In place of the horizontality and consensus seeking that previously characterized the Saudi system, there is now a vertical line of power ending with MBS. In my interviews, his supporters have justified this shift by the need for efficient decision-making during times of crisis, rather than the political inertia that once marked the Saudi system.

Central to that narrative is the crown prince’s modernizing project for Saudi Arabia outlined in his “Vision 2030,” an ambitious plan of economic and social reforms announced in 2016. A significant part of that plan consists in “liberalizing” Saudi society from above. For a kingdom worried about its image abroad, allowing women to drive in the wake of massive arrests is of course no coincidence.

Domestically, the decision was justified as an economic necessity, with no mention of the hundreds of female activists who campaigned for three decades for that right.

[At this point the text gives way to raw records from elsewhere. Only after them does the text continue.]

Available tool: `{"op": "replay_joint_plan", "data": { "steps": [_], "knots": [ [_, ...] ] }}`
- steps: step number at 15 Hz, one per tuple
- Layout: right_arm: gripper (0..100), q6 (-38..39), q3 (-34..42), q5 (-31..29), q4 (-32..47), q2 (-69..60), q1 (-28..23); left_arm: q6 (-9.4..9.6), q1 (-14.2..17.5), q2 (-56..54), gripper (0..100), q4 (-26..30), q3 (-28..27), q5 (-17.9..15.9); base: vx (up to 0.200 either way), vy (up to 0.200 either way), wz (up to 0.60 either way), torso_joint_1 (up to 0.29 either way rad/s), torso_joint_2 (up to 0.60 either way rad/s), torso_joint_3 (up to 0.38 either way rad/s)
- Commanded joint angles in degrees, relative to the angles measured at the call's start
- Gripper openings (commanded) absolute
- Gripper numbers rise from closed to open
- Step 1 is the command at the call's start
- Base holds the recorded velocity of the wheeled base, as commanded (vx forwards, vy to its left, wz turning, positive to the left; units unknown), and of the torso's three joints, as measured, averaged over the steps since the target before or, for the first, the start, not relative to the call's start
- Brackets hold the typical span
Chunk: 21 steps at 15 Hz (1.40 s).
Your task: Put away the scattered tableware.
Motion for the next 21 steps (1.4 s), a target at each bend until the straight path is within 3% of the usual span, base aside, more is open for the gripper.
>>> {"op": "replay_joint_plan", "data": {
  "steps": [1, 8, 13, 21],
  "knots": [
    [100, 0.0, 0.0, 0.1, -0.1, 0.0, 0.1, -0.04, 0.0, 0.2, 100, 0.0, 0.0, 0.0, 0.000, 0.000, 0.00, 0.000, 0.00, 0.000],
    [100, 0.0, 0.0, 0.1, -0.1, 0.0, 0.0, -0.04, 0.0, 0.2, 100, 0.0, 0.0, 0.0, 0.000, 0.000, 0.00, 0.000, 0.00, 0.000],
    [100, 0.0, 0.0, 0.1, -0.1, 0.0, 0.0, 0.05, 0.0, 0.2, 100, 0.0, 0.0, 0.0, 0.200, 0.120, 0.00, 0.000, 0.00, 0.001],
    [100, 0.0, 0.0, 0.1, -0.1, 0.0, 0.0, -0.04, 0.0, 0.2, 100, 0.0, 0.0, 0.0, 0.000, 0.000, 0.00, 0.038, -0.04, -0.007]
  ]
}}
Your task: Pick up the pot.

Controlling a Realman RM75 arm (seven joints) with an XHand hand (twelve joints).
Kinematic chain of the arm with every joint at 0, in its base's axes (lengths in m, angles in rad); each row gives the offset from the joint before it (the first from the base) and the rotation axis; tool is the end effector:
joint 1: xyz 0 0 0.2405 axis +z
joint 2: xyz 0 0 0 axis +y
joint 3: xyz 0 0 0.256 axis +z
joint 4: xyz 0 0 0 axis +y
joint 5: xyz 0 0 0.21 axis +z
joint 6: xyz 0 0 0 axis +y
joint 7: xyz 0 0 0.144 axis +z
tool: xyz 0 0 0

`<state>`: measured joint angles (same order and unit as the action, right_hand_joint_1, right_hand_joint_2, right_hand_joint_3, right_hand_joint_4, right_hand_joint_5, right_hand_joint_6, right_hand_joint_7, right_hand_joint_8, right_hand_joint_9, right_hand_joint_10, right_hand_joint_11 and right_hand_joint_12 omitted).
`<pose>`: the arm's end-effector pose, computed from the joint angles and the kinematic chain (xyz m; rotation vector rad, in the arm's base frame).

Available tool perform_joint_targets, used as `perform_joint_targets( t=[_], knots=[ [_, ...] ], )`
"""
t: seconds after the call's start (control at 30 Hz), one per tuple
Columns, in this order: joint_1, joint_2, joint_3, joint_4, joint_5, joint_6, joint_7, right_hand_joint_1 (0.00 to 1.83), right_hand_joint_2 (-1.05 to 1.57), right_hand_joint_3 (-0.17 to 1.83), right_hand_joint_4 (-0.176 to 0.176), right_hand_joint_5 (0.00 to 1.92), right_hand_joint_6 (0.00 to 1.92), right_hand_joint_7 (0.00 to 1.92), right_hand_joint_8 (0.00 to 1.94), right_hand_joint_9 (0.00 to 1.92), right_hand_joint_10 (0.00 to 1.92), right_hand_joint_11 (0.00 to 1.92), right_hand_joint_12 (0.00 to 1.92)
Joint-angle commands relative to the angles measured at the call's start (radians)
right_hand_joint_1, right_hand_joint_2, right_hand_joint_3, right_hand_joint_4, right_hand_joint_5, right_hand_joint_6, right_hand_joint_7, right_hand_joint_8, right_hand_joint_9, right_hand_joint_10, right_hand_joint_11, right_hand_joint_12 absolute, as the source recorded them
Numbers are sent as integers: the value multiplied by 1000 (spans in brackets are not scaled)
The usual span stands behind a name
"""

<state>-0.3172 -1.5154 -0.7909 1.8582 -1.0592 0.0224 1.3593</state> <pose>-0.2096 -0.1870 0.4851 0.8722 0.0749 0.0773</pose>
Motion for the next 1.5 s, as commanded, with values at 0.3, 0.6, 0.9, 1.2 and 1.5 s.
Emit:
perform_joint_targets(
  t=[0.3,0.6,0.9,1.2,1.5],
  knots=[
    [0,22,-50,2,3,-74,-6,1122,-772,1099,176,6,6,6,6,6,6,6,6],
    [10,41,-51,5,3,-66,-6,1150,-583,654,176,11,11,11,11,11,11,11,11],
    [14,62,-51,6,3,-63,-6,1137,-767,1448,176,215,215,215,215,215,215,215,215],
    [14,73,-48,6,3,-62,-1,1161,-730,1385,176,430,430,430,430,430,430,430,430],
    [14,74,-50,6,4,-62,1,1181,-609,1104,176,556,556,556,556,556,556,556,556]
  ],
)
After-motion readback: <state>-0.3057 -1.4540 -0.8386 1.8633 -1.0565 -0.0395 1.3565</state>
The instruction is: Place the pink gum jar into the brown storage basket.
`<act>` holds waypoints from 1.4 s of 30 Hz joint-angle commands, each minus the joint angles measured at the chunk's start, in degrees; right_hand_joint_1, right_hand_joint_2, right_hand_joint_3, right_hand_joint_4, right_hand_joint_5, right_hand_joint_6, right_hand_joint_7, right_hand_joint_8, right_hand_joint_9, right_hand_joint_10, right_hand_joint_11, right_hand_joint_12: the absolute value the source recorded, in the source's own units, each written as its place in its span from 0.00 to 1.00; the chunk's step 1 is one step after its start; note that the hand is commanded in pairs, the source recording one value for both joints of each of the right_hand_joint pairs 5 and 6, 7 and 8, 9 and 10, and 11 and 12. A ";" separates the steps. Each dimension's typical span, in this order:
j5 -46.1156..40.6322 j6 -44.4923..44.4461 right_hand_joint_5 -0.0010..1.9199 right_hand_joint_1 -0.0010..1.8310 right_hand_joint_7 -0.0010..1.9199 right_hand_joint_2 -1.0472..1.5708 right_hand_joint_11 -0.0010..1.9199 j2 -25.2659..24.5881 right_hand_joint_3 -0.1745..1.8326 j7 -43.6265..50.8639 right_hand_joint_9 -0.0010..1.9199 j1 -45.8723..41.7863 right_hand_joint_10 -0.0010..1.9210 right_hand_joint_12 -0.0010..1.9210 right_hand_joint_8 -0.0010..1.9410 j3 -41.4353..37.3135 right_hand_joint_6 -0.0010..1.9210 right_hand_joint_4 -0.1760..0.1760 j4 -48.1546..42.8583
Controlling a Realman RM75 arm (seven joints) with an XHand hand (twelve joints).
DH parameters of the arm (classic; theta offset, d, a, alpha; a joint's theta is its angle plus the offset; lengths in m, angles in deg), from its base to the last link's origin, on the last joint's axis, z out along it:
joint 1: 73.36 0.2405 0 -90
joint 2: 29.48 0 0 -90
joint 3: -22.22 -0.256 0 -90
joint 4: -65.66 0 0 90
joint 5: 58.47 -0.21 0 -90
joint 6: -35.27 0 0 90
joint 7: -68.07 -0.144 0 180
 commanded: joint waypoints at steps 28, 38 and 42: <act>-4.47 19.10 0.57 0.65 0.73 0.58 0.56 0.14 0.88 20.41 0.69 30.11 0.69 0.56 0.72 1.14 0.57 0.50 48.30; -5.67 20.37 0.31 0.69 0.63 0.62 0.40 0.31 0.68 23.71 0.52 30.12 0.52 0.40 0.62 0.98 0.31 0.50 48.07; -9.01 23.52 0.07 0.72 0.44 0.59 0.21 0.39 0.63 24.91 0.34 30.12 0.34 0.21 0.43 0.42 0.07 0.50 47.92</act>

Doing so could have risked suggesting that the government was reacting to social pressures and encourage further dissent.

Though mostly popular, the modernizing reforms have little to do with empowering civil society or promoting democratic governance. They are better understood as a bid to make the Saudi leadership yet another “modernizing autocrat” in the region. The new social pact offered is simple: fewer political freedoms in exchange for the promise of state-driven social progress and economic results. Saudi Arabia is no longer the exception it once was.

Stéphane Lacroix is an associate professor of political science at Sciences Po, Paris, and a research fellow at the Centre de Recherches Internationales (CERI).